| Given information |
****************************************

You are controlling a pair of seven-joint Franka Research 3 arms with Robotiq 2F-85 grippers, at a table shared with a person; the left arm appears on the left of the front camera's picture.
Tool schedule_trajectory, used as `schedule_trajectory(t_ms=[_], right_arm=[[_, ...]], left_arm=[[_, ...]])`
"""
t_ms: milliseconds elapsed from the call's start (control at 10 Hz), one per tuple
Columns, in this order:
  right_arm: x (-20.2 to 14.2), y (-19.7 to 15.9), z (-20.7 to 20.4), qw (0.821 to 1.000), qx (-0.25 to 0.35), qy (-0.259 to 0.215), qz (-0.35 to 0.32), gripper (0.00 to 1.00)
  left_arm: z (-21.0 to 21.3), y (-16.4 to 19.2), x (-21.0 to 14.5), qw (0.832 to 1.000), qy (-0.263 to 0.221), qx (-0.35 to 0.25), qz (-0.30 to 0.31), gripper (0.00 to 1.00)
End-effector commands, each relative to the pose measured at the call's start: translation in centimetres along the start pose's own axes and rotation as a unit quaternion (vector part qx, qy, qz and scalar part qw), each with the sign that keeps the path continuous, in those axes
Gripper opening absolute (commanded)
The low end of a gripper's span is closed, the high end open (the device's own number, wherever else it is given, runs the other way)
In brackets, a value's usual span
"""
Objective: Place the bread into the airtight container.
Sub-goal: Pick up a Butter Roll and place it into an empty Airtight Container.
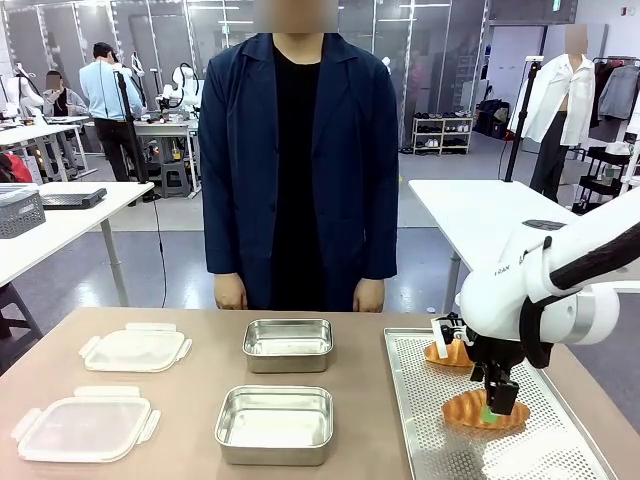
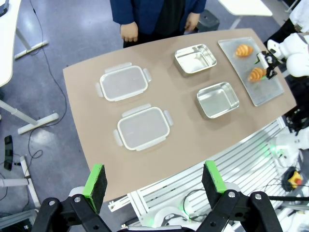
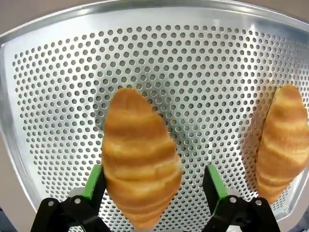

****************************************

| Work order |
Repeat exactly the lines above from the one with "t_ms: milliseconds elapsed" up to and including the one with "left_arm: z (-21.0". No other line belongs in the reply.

| Solved problem |
t_ms: milliseconds elapsed from the call's start (control at 10 Hz), one per tuple
Columns, in this order:
  right_arm: x (-20.2 to 14.2), y (-19.7 to 15.9), z (-20.7 to 20.4), qw (0.821 to 1.000), qx (-0.25 to 0.35), qy (-0.259 to 0.215), qz (-0.35 to 0.32), gripper (0.00 to 1.00)
  left_arm: z (-21.0 to 21.3), y (-16.4 to 19.2), x (-21.0 to 14.5), qw (0.832 to 1.000), qy (-0.263 to 0.221), qx (-0.35 to 0.25), qz (-0.30 to 0.31), gripper (0.00 to 1.00)

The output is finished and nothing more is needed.